The U.S. Bureau of Industry and Security’s (BIS) long-awaited export controls rule requires businesses to know exactly who owns the companies they are dealing with when exporting products.

As part of the new rule, any affiliates that are at least 50% owned by entities on the Entity List or Military End-User list will be subject to export restrictions, but identifying them is not always a straightforward task, Pillsbury partner Jennifer Kennedy Gellie, of the International Trade practice, told Global Investigations Review.
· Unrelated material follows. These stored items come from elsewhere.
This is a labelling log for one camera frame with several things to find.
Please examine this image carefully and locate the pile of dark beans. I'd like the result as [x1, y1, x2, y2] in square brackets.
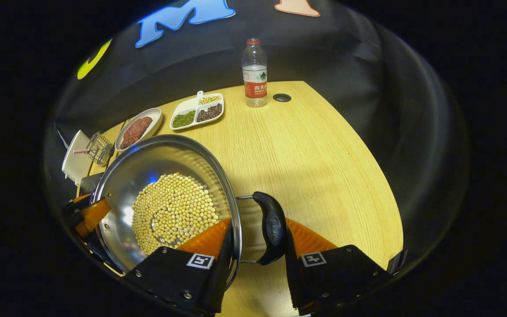
[196, 103, 222, 122]

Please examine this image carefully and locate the metal wire basket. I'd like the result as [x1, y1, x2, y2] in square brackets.
[87, 132, 113, 166]

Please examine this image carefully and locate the white toaster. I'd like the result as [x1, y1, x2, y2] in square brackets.
[62, 130, 93, 185]

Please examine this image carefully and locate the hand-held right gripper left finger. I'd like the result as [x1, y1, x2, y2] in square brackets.
[124, 217, 236, 317]

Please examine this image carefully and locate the white oval plate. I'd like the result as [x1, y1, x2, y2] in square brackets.
[115, 107, 163, 152]

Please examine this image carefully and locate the black bracket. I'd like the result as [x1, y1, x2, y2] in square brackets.
[387, 248, 409, 274]

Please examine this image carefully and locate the steel pot with black handles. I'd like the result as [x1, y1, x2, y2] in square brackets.
[92, 134, 288, 291]

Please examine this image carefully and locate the brown meat slice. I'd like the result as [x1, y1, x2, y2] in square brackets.
[132, 117, 153, 135]
[120, 129, 142, 150]

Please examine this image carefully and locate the pile of yellow soybeans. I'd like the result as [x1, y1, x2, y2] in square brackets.
[131, 173, 220, 256]

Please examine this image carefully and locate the pile of green beans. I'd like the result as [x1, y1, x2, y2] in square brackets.
[172, 110, 196, 129]

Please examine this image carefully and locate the white divided dish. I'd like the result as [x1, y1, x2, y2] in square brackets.
[169, 91, 224, 131]

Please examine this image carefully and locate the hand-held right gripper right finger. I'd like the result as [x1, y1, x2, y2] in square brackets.
[284, 218, 391, 317]

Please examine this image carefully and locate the clear plastic water bottle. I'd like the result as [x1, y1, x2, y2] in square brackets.
[241, 38, 268, 108]

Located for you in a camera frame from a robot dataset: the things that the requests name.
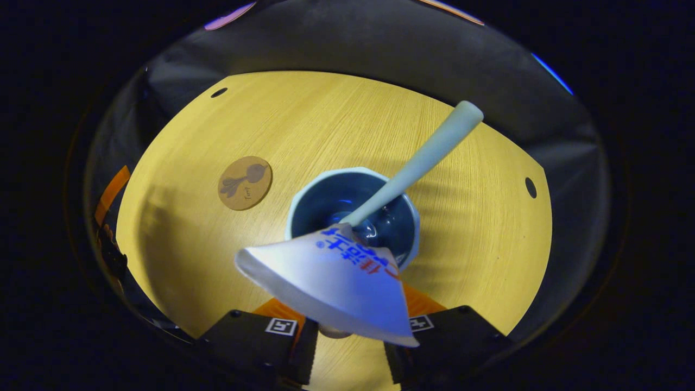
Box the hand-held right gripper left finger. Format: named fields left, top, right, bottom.
left=197, top=298, right=320, bottom=386

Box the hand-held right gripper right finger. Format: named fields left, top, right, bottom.
left=383, top=282, right=514, bottom=389

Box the white toothpaste tube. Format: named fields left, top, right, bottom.
left=235, top=223, right=420, bottom=348

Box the round brown coaster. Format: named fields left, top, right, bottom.
left=218, top=156, right=273, bottom=211

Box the pale cup with wooden handle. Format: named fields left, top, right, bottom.
left=285, top=167, right=421, bottom=272

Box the pale green toothbrush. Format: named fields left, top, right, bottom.
left=339, top=100, right=484, bottom=228

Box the yellow wooden desktop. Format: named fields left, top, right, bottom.
left=116, top=71, right=553, bottom=391

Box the black backdrop cloth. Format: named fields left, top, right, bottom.
left=84, top=0, right=614, bottom=348

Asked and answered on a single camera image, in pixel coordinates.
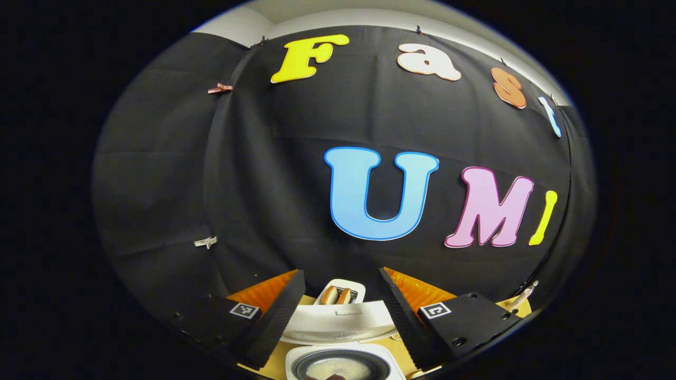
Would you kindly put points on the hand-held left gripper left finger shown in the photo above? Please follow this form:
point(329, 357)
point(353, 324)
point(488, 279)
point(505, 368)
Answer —
point(272, 322)

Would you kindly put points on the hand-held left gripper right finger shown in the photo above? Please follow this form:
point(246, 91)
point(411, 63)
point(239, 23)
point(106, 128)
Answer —
point(406, 322)

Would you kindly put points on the white rice cooker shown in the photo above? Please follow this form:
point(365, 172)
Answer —
point(343, 323)

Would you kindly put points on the white rice heap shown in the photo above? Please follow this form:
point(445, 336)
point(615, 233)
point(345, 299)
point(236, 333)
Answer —
point(343, 367)

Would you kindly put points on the white toaster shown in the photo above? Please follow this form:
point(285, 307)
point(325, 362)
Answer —
point(359, 287)

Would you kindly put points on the toasted bread slice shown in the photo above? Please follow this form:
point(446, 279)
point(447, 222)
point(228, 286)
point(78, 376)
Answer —
point(329, 295)
point(345, 296)

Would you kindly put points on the white cloth clip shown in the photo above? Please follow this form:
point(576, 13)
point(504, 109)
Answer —
point(206, 242)

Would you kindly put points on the clear bottle with pink label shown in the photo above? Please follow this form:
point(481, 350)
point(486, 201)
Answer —
point(520, 300)

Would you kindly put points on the black backdrop cloth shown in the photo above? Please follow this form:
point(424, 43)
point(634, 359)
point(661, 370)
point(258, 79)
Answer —
point(264, 184)

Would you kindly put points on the pink cloth clip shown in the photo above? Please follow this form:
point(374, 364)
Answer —
point(220, 88)

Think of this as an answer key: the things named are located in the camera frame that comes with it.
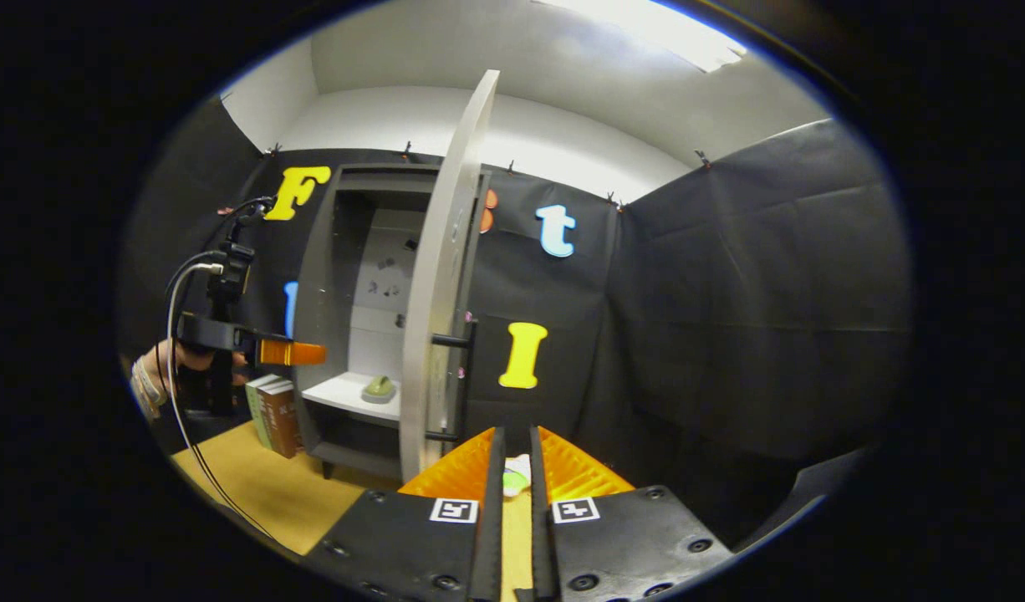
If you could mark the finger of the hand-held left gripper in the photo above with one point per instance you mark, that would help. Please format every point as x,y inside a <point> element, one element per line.
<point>228,334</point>

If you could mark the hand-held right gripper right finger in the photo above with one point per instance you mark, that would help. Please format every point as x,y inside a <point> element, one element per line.
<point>543,552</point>

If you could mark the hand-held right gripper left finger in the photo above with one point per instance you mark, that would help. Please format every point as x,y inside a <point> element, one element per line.
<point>487,552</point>

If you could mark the small green bottle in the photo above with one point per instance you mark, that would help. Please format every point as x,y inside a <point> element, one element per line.
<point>379,387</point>

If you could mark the beige cabinet door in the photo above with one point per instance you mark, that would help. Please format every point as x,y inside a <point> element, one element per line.
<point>429,276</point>

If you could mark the dark grey cabinet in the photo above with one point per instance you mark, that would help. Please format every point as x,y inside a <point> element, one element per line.
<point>316,276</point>

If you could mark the green white plush toy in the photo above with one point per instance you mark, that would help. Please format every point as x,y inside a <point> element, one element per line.
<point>515,481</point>

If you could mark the brown book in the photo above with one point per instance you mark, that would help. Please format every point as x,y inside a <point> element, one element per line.
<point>283,418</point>

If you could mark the black backdrop cloth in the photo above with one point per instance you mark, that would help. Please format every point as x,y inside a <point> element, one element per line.
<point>730,293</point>

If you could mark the row of black cloth clips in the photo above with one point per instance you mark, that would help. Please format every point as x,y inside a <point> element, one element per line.
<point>701,158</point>

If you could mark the ceiling light fixture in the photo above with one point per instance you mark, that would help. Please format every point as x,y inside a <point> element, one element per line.
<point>671,29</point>

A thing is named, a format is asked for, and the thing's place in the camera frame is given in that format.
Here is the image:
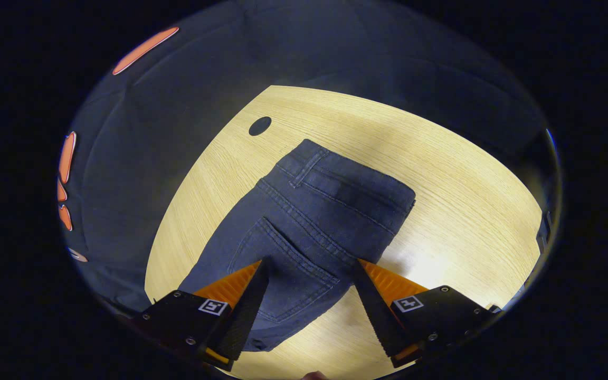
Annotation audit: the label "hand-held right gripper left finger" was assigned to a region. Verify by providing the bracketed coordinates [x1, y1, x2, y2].
[134, 258, 271, 372]

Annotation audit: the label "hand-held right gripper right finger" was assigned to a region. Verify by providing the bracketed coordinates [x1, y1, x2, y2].
[350, 259, 499, 369]

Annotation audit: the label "dark grey jeans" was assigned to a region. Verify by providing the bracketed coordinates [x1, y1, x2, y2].
[177, 139, 416, 353]

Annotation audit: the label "black backdrop cloth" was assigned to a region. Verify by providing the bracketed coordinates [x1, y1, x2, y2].
[57, 0, 561, 317]

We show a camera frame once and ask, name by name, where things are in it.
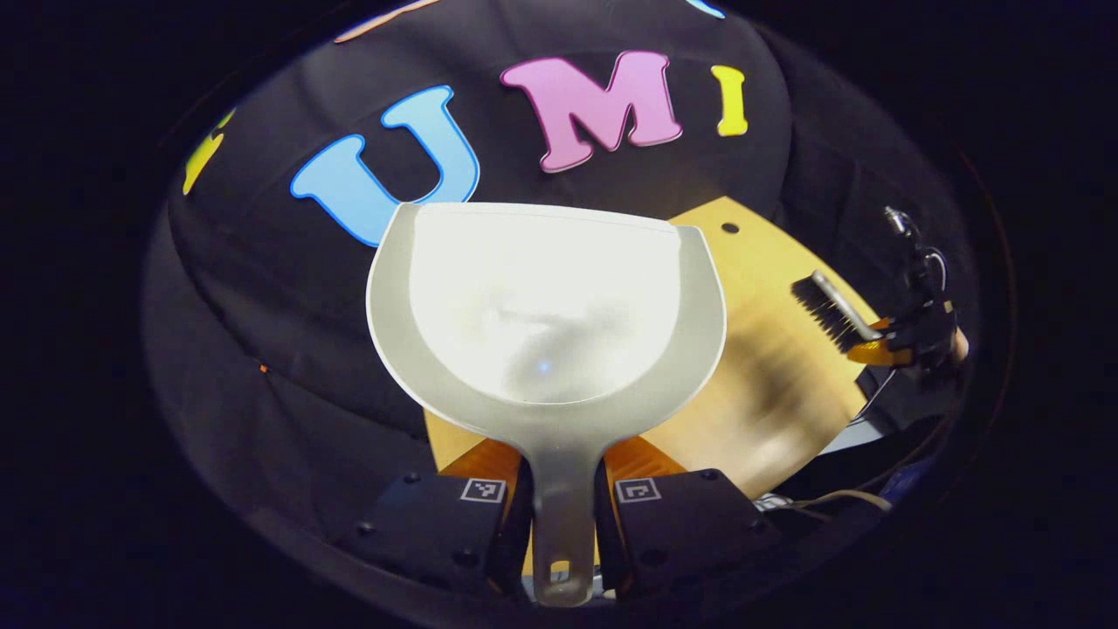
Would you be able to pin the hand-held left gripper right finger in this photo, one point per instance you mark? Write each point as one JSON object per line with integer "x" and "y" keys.
{"x": 609, "y": 533}

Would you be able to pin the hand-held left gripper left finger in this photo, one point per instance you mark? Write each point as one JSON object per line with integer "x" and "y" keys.
{"x": 515, "y": 533}

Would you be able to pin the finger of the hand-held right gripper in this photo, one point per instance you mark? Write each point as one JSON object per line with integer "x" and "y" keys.
{"x": 878, "y": 354}

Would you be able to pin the small white broom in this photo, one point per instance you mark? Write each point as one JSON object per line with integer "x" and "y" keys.
{"x": 830, "y": 314}

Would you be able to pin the small white dustpan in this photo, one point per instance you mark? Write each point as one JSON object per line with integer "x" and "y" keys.
{"x": 541, "y": 288}

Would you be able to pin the black backdrop cloth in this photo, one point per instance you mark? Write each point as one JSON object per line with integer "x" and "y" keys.
{"x": 288, "y": 306}

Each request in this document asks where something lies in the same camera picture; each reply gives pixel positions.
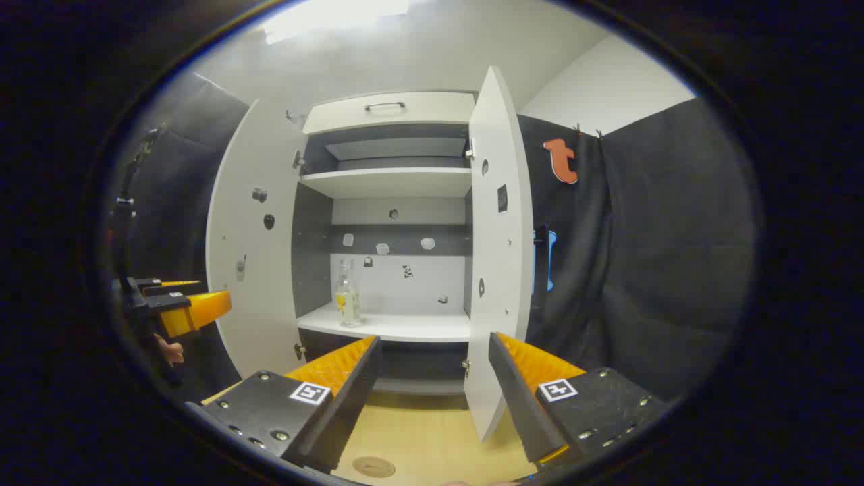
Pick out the round tan coaster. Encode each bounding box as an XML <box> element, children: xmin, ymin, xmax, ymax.
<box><xmin>351</xmin><ymin>456</ymin><xmax>397</xmax><ymax>479</ymax></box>

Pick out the clear glass bottle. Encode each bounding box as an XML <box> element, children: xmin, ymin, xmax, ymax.
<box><xmin>335</xmin><ymin>259</ymin><xmax>362</xmax><ymax>328</ymax></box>

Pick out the black right door handle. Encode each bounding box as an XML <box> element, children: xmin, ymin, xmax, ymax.
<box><xmin>533</xmin><ymin>225</ymin><xmax>549</xmax><ymax>298</ymax></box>

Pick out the grey cabinet shelf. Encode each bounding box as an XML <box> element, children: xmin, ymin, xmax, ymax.
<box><xmin>324</xmin><ymin>137</ymin><xmax>468</xmax><ymax>161</ymax></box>

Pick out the white cabinet base shelf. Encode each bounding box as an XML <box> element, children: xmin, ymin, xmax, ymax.
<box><xmin>296</xmin><ymin>302</ymin><xmax>471</xmax><ymax>344</ymax></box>

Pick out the black backdrop cloth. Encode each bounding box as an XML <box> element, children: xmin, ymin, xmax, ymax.
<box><xmin>111</xmin><ymin>71</ymin><xmax>757</xmax><ymax>406</ymax></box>

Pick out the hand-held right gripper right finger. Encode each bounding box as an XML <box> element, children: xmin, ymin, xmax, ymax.
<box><xmin>487</xmin><ymin>331</ymin><xmax>670</xmax><ymax>468</ymax></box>

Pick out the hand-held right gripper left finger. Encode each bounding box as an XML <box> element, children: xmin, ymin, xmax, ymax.
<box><xmin>184</xmin><ymin>335</ymin><xmax>383</xmax><ymax>475</ymax></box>

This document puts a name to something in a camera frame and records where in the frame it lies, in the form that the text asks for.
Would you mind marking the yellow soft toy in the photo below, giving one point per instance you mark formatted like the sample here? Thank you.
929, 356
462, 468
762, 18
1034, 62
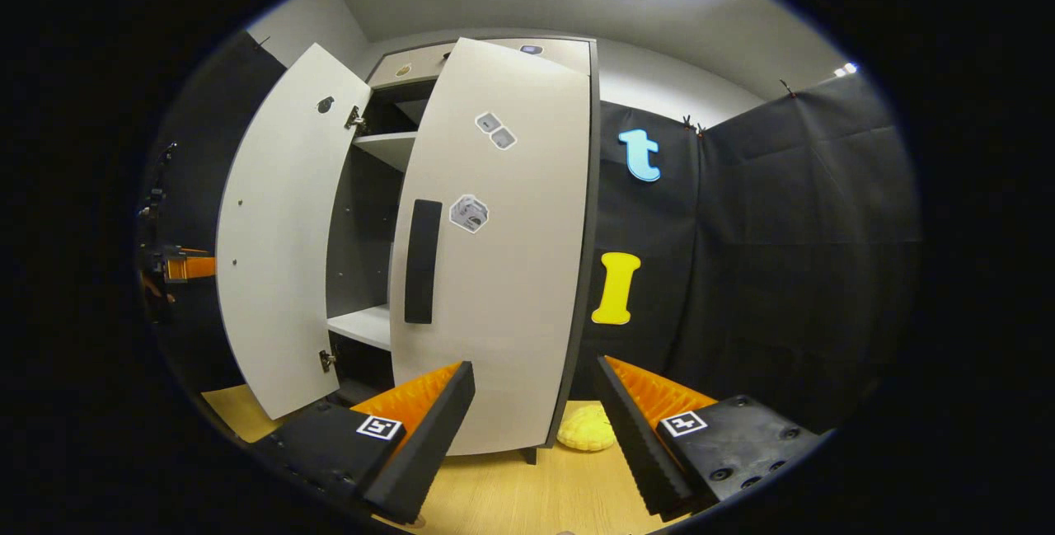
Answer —
585, 429

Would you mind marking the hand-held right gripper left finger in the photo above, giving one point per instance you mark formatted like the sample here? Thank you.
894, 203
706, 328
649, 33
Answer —
433, 444

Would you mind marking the light grey cabinet door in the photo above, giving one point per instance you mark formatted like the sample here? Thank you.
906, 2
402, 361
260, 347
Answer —
280, 255
511, 312

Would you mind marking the black backdrop cloth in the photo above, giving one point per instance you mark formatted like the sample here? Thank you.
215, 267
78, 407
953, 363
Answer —
783, 271

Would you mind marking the grey cabinet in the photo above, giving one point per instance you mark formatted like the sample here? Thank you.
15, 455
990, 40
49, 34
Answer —
363, 222

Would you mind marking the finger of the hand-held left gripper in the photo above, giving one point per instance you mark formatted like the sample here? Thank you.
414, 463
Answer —
194, 269
196, 251

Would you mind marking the small ceiling light panel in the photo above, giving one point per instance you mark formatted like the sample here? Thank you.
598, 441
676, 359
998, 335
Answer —
846, 69

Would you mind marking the light grey cabinet shelf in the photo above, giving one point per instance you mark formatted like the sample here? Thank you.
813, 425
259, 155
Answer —
367, 326
391, 147

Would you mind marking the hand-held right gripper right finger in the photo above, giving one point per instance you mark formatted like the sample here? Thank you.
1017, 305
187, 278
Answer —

“This is absolutely a heightened compliance obligation compared to the prior legally distinct standard,” which only required a company be legally distinct from a listed entity, said Gellie, the former chief of the Department of Justice’s Counterintelligence and Export Control Section. “The issue is going to be this 50% rule really expands the type of due diligence that is going to have to happen, and it’s going to be really difficult if you are dealing with countries that are a bit more black-box.”

While China is a persistent area of focus, it is not the only country that “makes it hard for those on the outside sometimes to figure out what that corporate structure looks like,” Gellie said.

It’s not the first time companies have grappled with a 50% ownership threshold, given the Office of Foreign Assets Control's own version of the rule has been in place from as early as 2008, Gellie noted. But its sudden implementation and tall compliance orders could leave companies scrambling to reassess their export programs.

That is why Gellie thinks it’s possible there will be an uptick in voluntary self-disclosures as companies realize their programs had missed someone in the corporate structure that pushed a business over the 50% ownership mark.